Alexander Lukashenko informs Russian President Putin that he is keeping Wagner forces in the center of the country in accordance with an agreement reached during a short-lived paramilitary mutiny in late June.

Belarus President Alexander Lukashenko said on Sunday that the Russian paramilitary group Wagner was pressuring his country to break through the border into neighboring Poland.
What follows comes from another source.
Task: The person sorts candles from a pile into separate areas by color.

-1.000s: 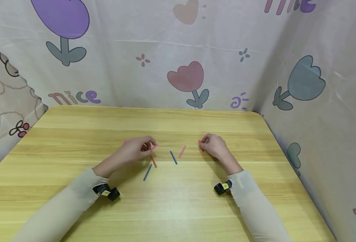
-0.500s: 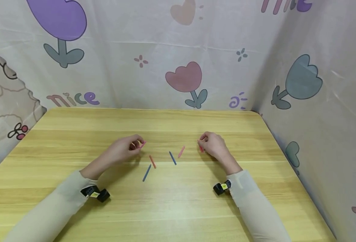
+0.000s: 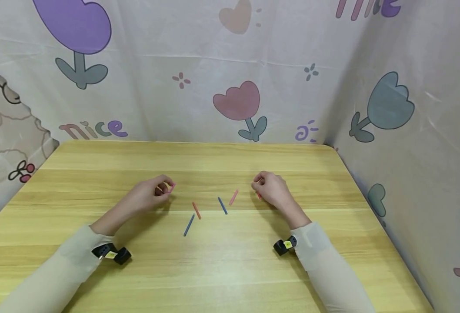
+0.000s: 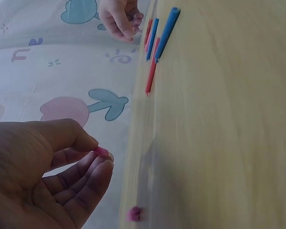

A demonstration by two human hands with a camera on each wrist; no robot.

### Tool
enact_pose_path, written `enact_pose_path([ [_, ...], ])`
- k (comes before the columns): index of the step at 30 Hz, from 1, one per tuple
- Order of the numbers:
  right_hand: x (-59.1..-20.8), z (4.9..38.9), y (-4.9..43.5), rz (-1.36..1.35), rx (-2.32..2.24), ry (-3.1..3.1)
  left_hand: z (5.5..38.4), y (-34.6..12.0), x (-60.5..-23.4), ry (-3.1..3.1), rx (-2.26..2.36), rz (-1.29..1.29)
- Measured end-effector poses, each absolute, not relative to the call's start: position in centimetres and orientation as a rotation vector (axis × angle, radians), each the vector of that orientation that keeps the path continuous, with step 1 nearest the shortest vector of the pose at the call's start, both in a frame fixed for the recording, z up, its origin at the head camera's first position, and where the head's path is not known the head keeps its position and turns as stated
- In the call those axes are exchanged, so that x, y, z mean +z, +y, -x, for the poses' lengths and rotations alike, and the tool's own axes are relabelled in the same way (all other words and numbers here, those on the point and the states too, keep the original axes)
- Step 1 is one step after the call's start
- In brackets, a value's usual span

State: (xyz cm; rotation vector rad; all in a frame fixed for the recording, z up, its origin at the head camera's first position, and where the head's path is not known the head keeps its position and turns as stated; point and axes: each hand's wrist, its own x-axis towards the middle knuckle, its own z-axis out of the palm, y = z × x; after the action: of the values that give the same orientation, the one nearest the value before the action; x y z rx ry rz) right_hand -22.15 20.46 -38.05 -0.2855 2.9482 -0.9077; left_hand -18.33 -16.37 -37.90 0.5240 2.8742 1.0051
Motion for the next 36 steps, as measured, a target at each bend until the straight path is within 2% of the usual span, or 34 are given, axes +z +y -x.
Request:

“Maybe I shouldn’t say this, but I will.” The Wagnerites began to strain us: “We want to go to the West. Will allow us to.’ I said why do you need to go to the West? “Well, go on an excursion to Warsaw, to Rzeszow,” Lukashenka said during a meeting with his Russian counterpart Vladimir Putin in St. Petersburg.

Lukashenko said he was keeping Wagner forces in the center of the country in accordance with an agreement reached during a short-lived paramilitary mutiny in late June.

Belarus does not want to resettle them near the Polish border because “they are in a bad mood,” he added.

Russia and Belarus are allies and are bound by a partnership known as the “union state”.

Last month, Lukashenko brokered a deal to end a short-lived Wagner insurgency in which its leader, Yevgeny Prigozhin, accused the Russian Defense Ministry of attacking its paramilitary fighters and announced a “March of Justice” against Moscow.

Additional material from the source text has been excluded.